More recently, however, New Scientist has run an article titled “Microwaves could defuse bombs from afar” (April 18, 2009 issue). It begins: “The next weapon in the US army’s arsenal could be a laser-guided microwave blaster designed to destroy explosives. The weapon, called the Multimode Directed Energy Armament System, uses a high-power laser to ionize the air, creating a plasma channel that acts as a waveguide for the stream of microwaves.”
These things are typically revealed 30 years after they are tested, which fits well with the heyday of the crop circle frenzy.
It is interesting–and sobering–that nobody picked up on the New Scientist article either. The New Age folks were too busy deciphering the Alien Glyphs… while the scientific community had been hoodwinked by a few cleverly revealed and widely publicized hoaxes, and had long dismissed the whole thing.
This is consistent with the hypothesis I had presented, of beams from a low-observable dirigible (such as the object an English friend of mine, an Oxford physics professor, saw from his glider in England, which was a perfectly-reflecting cylinder) using corn fields as a convenient calibration target.

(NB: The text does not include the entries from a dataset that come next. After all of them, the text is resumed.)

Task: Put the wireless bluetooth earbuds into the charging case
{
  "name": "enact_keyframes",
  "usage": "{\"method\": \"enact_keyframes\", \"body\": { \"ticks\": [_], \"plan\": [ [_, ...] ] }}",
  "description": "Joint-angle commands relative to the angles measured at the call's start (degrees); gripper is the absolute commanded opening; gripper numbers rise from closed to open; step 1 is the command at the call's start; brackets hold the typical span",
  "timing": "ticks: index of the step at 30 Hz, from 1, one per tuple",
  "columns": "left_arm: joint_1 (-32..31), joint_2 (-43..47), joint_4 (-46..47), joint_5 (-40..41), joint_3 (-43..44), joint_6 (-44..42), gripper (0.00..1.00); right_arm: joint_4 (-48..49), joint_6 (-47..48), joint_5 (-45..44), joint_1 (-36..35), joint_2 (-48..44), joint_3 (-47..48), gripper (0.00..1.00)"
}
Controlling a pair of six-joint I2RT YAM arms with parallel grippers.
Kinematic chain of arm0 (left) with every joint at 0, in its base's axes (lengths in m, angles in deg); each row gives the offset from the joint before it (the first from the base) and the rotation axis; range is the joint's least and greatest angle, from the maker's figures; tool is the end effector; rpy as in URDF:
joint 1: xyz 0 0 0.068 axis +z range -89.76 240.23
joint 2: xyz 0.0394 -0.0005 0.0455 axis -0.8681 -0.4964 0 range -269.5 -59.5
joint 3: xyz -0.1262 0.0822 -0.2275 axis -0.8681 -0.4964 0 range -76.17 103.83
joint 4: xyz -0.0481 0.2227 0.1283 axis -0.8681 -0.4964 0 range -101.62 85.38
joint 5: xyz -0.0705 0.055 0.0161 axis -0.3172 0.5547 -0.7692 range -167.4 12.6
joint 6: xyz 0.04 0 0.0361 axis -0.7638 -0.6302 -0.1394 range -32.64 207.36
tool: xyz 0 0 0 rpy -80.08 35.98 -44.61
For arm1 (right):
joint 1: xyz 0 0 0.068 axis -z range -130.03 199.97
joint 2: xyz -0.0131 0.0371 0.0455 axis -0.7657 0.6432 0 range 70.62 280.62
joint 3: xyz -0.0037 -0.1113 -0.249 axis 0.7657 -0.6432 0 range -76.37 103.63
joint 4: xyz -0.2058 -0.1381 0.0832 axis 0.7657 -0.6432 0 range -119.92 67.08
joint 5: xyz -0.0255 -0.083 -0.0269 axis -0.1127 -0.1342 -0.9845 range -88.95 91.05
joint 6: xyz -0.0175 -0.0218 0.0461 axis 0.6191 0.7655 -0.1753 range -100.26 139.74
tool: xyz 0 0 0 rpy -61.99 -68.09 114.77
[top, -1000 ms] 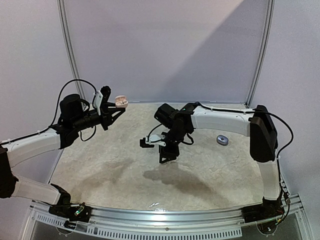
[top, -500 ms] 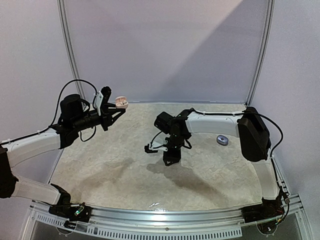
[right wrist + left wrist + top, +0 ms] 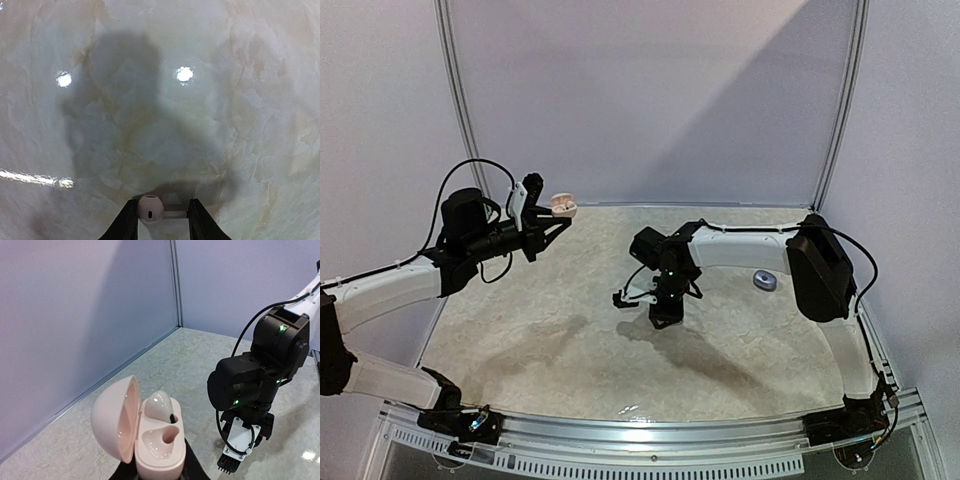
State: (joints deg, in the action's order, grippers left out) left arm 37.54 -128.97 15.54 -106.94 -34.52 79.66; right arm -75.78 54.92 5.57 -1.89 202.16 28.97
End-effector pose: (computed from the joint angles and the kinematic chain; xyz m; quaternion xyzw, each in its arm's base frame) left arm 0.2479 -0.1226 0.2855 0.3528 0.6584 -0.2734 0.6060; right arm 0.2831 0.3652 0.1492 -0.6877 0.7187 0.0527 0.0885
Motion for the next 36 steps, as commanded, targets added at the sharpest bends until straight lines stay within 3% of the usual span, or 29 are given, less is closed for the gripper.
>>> {"method": "enact_keyframes", "body": {
  "ticks": [1,9,18,24,29,33,36],
  "plan": [
    [0.73,-0.8,-0.65,-0.25,0.98,0.38,0.0,-0.54,0.75,-1.18,-0.72,0.79,0.6,0.33],
    [0.73,-0.76,-0.37,-0.42,0.8,0.49,0.0,-1.29,0.78,0.45,-1.59,0.03,-1.13,0.29],
    [0.7,-0.56,-0.53,-0.08,0.5,0.41,0.0,-2.34,-3.56,0.08,-1.71,-0.77,-3.57,0.15],
    [0.67,-0.56,-0.12,0.07,0.45,0.59,0.0,-2.36,-10.61,3.27,-1.55,-0.99,0.02,0.02],
    [0.72,-0.57,1.0,0.1,-0.01,0.5,0.0,6.01,-22.6,11.0,0.5,-7.64,-1.88,0.0],
    [0.64,-1.22,3.79,-1.26,-0.6,0.89,0.0,19.82,-37.24,20.16,2.19,-17.21,-7.71,0.0],
    [0.64,-1.78,6.06,-5.13,-0.44,1.28,0.0,28.11,-42.94,24.83,2.26,-24.29,-10.09,0.0]
  ]
}}
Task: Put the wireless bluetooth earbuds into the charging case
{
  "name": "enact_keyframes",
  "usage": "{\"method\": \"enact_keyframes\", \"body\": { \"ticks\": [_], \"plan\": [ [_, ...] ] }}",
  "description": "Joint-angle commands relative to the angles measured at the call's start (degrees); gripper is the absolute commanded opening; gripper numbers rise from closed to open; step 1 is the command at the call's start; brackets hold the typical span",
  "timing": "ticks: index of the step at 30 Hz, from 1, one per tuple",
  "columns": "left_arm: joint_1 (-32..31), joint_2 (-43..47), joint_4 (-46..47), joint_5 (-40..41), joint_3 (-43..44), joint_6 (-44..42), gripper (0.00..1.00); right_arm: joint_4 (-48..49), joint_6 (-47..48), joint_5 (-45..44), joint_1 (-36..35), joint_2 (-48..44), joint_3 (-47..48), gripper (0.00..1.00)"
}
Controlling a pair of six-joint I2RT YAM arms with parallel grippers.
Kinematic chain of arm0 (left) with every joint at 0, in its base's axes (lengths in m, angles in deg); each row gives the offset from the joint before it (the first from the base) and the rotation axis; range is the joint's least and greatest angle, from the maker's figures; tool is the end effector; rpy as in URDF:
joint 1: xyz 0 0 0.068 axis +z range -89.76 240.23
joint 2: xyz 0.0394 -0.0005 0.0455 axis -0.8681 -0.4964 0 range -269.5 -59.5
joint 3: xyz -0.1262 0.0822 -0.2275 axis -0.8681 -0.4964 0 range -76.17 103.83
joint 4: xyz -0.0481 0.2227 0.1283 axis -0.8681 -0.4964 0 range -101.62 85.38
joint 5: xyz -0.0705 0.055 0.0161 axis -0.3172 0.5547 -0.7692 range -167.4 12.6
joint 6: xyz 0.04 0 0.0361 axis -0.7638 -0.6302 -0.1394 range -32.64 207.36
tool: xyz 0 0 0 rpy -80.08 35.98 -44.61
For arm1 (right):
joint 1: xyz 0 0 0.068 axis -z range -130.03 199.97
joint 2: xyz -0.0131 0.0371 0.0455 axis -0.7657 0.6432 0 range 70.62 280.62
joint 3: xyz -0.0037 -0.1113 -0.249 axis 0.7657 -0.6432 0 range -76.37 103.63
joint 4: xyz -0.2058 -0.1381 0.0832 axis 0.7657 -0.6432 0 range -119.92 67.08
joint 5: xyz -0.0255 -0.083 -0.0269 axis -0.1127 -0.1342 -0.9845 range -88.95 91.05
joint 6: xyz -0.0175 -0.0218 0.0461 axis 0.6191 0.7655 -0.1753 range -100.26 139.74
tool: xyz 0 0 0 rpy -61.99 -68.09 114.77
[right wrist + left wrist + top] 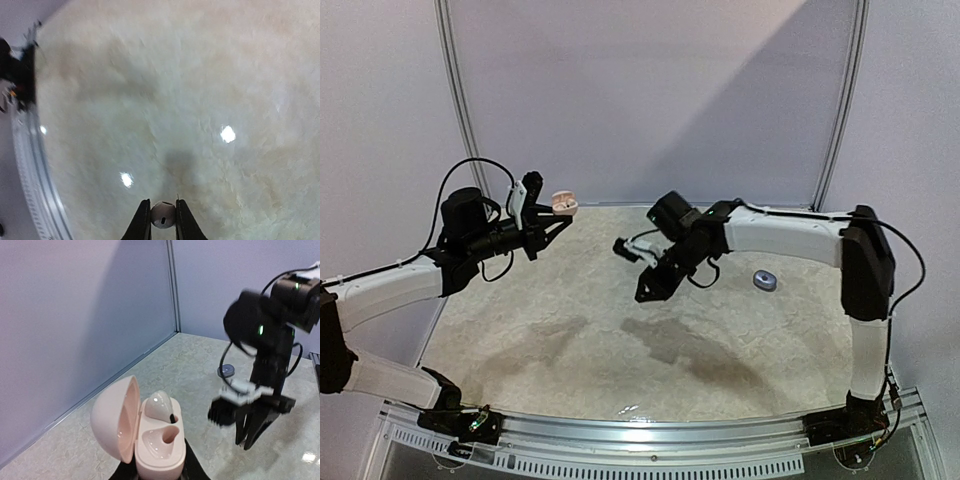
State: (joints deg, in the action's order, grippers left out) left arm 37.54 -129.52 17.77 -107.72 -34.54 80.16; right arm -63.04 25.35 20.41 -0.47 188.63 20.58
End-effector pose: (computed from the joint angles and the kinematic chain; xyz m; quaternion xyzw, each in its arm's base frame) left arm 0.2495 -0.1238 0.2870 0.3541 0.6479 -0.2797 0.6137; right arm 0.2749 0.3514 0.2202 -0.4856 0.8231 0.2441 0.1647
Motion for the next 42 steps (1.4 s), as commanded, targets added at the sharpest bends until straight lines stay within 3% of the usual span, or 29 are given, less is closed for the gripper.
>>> {"method": "enact_keyframes", "body": {
  "ticks": [1,4,8,12,16,20,26,42],
  "plan": [
    [0.62,-1.4,4.53,-6.2,-0.34,0.68,0.0,17.83,-15.62,11.96,0.85,-12.17,-2.06,0.0],
    [0.46,-1.82,4.76,-14.49,0.61,-0.79,0.0,22.06,-19.48,16.64,0.56,-16.72,-1.55,0.0],
    [-0.43,-2.61,2.15,-24.88,2.71,-2.92,0.0,20.79,-18.03,19.68,-1.3,-19.89,1.98,0.0],
    [-3.52,-2.88,-0.46,-28.04,4.34,-4.35,0.0,24.3,-17.89,21.92,-3.04,-20.59,4.04,0.0],
    [-6.52,-3.47,-5.21,-36.32,7.17,-9.37,0.0,27.61,-19.5,26.5,-4.33,-19.47,6.61,0.0],
    [-8.72,-4.33,-11.89,-38.95,10.65,-13.63,0.0,21.55,-18.13,27.88,-5.92,-16.54,12.04,0.0],
    [-10.44,-5.69,-17.98,-41.49,14.29,-18.44,0.0,18.6,-16.8,30.3,-7.62,-15.68,11.61,0.0],
    [-11.68,-6.63,-28.14,-43.11,18.22,-26.03,0.0,7.39,-6.23,24.88,-9.68,-13.72,14.42,0.0]
  ]
}}
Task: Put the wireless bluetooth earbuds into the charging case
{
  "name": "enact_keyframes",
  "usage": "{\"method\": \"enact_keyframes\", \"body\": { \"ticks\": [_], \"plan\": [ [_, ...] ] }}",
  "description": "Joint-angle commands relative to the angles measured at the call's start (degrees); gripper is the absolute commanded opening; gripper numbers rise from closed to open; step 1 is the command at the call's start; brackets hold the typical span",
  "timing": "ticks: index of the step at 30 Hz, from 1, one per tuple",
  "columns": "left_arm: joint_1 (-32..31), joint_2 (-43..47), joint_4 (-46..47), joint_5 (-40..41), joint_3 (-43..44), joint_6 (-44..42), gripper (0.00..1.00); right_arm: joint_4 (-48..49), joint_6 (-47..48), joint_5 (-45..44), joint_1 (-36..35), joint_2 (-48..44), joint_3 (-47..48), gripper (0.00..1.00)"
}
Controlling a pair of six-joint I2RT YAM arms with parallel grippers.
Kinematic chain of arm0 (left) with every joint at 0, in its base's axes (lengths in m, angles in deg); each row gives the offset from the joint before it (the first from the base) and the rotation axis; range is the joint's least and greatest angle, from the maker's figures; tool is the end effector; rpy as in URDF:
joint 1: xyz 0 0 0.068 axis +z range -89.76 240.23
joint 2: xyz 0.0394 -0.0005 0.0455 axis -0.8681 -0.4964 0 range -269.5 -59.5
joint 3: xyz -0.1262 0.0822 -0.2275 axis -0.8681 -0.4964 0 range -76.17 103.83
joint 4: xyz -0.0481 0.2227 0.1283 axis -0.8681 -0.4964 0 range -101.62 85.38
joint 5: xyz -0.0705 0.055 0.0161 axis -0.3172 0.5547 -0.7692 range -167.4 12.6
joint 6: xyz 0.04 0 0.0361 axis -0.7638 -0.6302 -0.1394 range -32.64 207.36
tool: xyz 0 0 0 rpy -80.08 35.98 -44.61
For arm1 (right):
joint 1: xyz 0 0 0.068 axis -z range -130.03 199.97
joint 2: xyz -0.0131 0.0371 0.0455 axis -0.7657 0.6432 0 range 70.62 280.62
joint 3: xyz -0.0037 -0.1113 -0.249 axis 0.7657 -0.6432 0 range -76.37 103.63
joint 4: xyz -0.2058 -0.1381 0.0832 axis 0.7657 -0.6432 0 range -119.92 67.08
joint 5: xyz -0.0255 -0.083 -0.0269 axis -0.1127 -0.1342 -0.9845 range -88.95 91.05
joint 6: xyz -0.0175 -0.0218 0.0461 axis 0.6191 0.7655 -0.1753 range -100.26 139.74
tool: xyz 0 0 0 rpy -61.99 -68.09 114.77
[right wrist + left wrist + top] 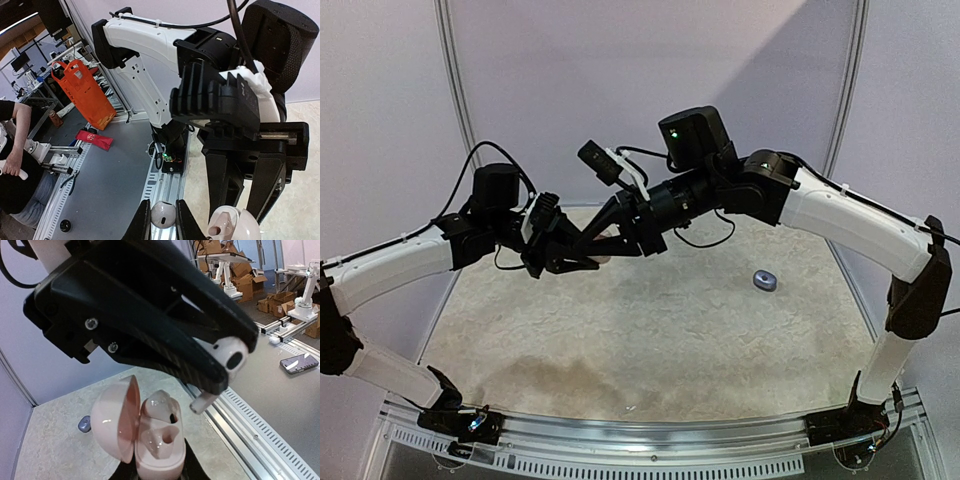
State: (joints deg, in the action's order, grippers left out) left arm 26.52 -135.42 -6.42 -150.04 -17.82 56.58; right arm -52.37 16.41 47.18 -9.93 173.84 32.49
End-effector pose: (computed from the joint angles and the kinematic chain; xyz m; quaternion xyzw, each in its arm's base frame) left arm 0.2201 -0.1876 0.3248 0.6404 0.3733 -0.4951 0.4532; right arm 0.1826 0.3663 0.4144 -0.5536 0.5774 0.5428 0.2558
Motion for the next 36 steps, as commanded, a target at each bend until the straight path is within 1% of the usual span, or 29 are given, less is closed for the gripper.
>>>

Why this isn’t obvious to the paranormal research community is a complete puzzle to me.
Oh yes, completely obvious. It’s one thing for skeptics to try to be too rational. For example, telling the experienced woodsman that the Bigfoot he saw was actually a moose, or an Air Force pilot that the UFO he saw was Venus. But to make up an explanation that is seemingly more reality-based, yet only a smidgen or so more than the extraterrestrial graffiti theory, is just as ridiculous as jumping to an out-of-this-world explanation. I think accepting the fact that hoaxers and pranksters are responsible for crop circles is the more responsible thing to do here.
Occam’s Razor: the simplest explanation is usually the correct one. To me, microwaves being bounced off of airborn reflectors, which then create very artistic and not-at-all random patterns in crop fields is actually more convoluted than the extraterrestrial theory.